## [DESCRIPTION OF THE TASK]
For the records below, give the count of lines holding the word "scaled" and nothing more.

************

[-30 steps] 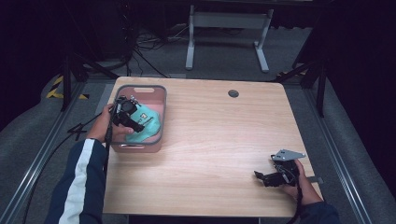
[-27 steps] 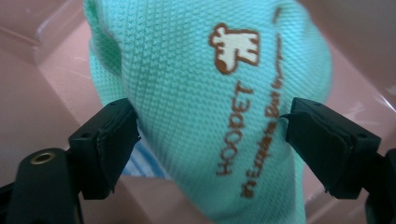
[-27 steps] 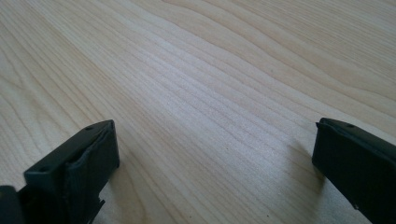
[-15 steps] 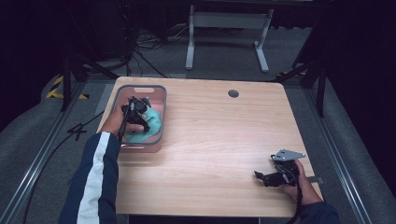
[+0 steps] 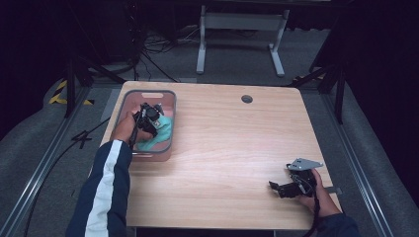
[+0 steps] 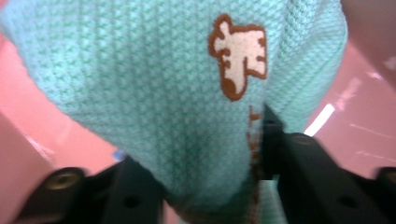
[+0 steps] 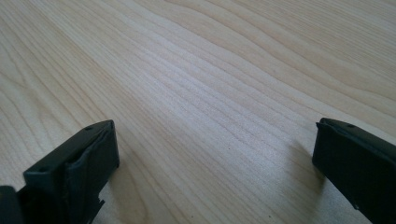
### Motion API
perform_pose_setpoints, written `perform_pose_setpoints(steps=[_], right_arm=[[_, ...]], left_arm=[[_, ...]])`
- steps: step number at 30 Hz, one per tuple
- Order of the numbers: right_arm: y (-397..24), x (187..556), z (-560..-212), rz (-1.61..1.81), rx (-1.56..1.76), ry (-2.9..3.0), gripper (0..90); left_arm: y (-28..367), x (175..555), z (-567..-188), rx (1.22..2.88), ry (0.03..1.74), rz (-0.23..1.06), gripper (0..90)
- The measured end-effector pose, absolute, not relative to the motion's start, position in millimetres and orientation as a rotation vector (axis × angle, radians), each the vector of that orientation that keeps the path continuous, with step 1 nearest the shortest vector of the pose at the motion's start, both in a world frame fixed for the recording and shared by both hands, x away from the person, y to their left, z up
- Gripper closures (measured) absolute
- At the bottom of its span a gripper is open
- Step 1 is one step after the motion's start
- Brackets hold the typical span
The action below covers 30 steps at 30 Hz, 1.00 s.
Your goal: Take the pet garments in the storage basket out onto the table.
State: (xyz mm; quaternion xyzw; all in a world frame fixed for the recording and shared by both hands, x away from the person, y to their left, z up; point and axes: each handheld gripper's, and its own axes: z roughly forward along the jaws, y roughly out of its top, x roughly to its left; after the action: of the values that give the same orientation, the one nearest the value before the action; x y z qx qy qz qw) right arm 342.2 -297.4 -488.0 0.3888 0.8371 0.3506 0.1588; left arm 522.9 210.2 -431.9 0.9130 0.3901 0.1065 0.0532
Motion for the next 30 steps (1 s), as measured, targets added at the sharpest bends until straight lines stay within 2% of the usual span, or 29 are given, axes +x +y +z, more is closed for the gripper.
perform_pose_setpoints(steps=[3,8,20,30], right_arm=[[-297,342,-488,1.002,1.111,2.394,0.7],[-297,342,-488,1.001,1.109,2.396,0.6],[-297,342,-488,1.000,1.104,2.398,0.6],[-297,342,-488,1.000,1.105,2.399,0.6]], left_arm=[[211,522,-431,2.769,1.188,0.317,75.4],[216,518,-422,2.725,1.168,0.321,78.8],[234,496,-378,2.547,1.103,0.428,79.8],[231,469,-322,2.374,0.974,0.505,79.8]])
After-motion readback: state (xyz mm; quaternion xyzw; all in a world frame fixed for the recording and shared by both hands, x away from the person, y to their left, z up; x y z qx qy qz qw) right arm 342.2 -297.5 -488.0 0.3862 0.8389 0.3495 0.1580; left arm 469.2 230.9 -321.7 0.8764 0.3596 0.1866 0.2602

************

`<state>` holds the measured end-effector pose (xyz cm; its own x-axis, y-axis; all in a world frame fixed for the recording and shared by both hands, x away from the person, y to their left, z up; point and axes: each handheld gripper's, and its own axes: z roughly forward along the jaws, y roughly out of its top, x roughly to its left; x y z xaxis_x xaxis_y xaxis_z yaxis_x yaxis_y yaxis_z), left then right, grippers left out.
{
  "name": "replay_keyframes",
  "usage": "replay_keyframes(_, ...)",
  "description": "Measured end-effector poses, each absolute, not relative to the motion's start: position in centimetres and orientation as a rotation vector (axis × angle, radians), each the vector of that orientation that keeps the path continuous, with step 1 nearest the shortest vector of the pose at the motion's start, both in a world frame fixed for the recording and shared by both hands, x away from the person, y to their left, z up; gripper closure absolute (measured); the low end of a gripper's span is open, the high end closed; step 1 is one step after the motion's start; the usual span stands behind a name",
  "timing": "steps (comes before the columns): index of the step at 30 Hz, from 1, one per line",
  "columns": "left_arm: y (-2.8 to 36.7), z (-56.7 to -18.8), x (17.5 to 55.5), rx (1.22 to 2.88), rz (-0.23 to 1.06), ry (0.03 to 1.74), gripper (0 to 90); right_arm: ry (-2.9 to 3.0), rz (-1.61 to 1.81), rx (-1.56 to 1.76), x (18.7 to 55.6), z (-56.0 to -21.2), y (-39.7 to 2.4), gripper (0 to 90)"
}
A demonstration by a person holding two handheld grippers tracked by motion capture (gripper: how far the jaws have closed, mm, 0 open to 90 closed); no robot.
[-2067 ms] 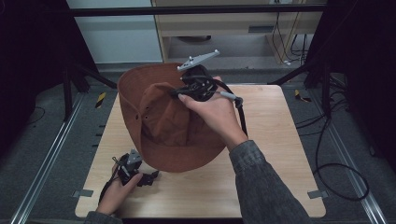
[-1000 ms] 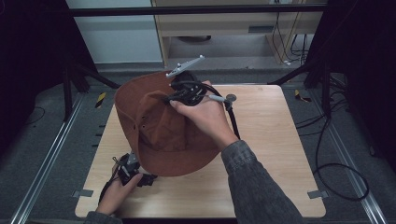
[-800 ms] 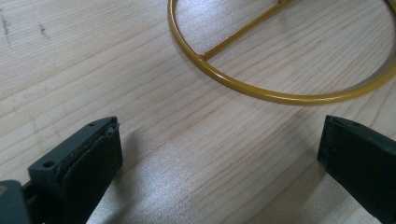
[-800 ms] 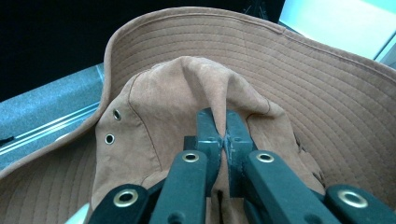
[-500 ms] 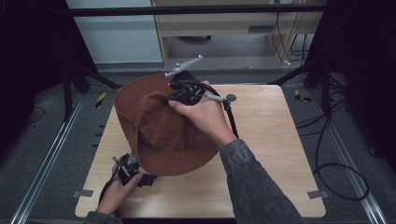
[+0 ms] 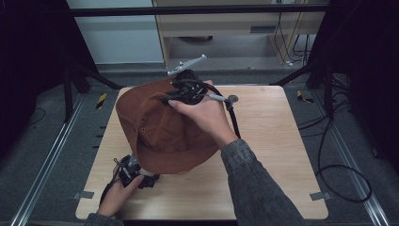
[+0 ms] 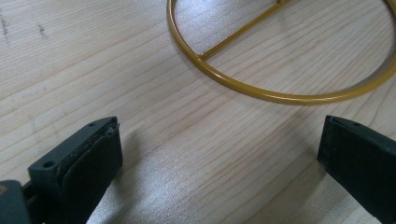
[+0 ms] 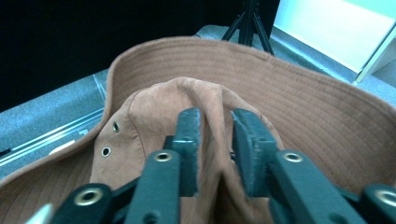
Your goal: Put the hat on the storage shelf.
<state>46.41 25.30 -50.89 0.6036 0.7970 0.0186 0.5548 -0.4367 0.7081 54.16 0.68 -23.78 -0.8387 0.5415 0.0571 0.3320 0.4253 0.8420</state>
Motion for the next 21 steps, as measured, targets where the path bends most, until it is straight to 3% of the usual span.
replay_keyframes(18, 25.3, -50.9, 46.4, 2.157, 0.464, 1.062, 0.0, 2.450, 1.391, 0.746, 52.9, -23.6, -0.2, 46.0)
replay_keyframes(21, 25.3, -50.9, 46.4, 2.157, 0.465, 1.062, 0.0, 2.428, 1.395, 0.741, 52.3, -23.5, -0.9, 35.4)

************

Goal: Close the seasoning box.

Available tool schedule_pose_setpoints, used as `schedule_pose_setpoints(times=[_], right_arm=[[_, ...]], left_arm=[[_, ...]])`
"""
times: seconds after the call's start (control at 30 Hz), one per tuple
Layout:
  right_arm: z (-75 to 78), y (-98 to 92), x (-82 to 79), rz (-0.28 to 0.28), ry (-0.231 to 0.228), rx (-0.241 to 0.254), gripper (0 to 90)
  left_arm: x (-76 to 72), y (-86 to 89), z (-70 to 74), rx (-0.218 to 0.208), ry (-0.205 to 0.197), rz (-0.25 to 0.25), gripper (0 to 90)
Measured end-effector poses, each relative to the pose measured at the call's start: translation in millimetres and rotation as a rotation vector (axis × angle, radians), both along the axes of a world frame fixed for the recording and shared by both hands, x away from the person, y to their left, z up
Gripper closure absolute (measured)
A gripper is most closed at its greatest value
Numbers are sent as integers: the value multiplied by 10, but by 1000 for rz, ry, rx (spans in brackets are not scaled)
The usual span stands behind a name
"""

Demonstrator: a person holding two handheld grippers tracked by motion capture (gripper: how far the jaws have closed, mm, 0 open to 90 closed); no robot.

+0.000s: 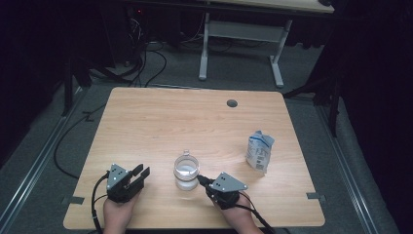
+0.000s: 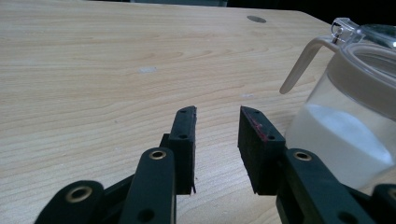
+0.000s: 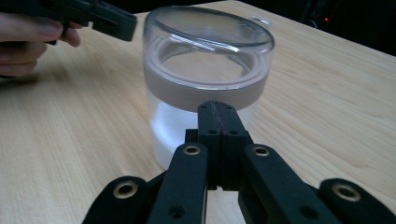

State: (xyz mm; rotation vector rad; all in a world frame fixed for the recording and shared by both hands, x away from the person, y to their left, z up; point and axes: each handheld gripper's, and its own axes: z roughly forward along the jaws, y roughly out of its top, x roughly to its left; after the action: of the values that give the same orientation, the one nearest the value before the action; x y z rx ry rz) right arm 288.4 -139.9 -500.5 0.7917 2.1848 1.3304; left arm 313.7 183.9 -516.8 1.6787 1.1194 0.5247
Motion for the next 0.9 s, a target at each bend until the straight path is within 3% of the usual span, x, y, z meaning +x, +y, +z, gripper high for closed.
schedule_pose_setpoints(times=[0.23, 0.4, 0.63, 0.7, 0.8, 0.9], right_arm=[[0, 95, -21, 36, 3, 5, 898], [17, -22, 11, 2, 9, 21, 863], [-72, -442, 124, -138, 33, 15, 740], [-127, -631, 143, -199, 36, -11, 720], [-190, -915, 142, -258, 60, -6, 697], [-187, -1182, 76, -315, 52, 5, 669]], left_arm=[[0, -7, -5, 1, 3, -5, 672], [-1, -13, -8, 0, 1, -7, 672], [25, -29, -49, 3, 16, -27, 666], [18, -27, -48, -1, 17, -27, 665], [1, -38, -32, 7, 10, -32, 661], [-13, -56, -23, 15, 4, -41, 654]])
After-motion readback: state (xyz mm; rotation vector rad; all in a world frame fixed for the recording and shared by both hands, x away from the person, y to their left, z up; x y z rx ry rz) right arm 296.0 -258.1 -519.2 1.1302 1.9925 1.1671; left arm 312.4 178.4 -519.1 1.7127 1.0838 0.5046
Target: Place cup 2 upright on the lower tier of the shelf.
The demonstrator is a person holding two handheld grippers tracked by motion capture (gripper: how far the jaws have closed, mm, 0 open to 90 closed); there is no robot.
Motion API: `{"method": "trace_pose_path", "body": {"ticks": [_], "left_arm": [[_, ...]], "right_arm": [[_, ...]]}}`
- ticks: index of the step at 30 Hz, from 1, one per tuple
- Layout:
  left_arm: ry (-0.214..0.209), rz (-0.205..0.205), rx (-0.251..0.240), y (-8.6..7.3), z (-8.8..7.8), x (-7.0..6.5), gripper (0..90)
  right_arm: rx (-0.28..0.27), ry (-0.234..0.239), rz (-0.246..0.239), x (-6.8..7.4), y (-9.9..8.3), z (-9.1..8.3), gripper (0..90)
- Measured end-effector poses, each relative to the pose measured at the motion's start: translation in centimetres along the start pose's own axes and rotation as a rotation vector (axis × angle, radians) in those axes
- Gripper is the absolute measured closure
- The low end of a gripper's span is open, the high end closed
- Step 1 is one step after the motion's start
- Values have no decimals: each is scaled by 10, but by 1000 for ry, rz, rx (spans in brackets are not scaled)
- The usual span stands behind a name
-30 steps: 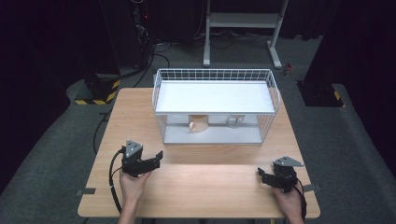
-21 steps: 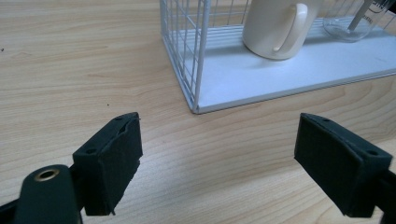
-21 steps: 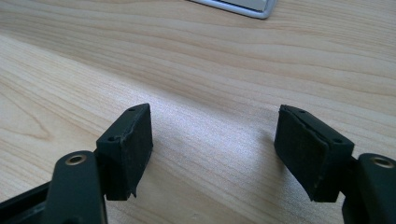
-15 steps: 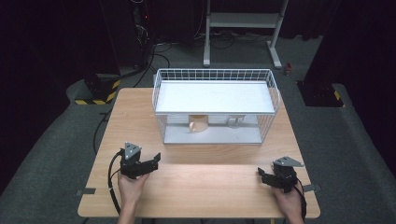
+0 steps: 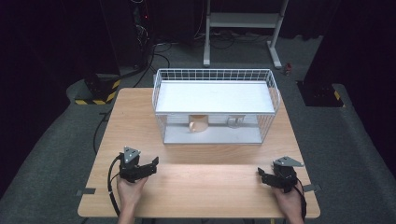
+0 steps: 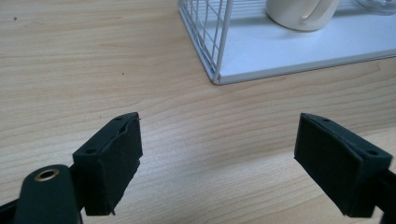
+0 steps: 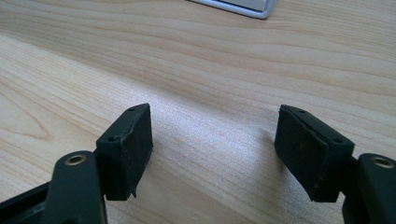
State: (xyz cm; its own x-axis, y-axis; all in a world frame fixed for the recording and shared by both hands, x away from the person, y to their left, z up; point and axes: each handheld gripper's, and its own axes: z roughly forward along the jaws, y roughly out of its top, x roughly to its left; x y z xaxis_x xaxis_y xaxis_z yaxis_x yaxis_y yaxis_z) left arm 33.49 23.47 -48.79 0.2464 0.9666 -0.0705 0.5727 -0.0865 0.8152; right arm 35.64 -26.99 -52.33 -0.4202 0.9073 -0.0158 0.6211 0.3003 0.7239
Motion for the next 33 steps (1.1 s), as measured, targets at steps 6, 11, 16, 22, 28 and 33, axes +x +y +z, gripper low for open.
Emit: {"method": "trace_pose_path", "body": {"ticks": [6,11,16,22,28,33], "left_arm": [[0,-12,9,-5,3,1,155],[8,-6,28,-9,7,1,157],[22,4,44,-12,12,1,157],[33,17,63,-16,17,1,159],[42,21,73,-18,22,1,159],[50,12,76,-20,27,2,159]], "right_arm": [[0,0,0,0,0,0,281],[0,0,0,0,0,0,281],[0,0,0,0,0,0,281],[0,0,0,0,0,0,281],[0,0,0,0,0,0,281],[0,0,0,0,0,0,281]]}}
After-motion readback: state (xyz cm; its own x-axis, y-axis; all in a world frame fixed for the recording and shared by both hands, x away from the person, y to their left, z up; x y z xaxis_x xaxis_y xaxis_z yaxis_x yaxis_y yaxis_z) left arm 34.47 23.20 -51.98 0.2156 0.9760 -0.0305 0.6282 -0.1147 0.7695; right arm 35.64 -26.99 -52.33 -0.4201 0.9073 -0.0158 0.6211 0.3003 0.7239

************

## [OUTPUT]
2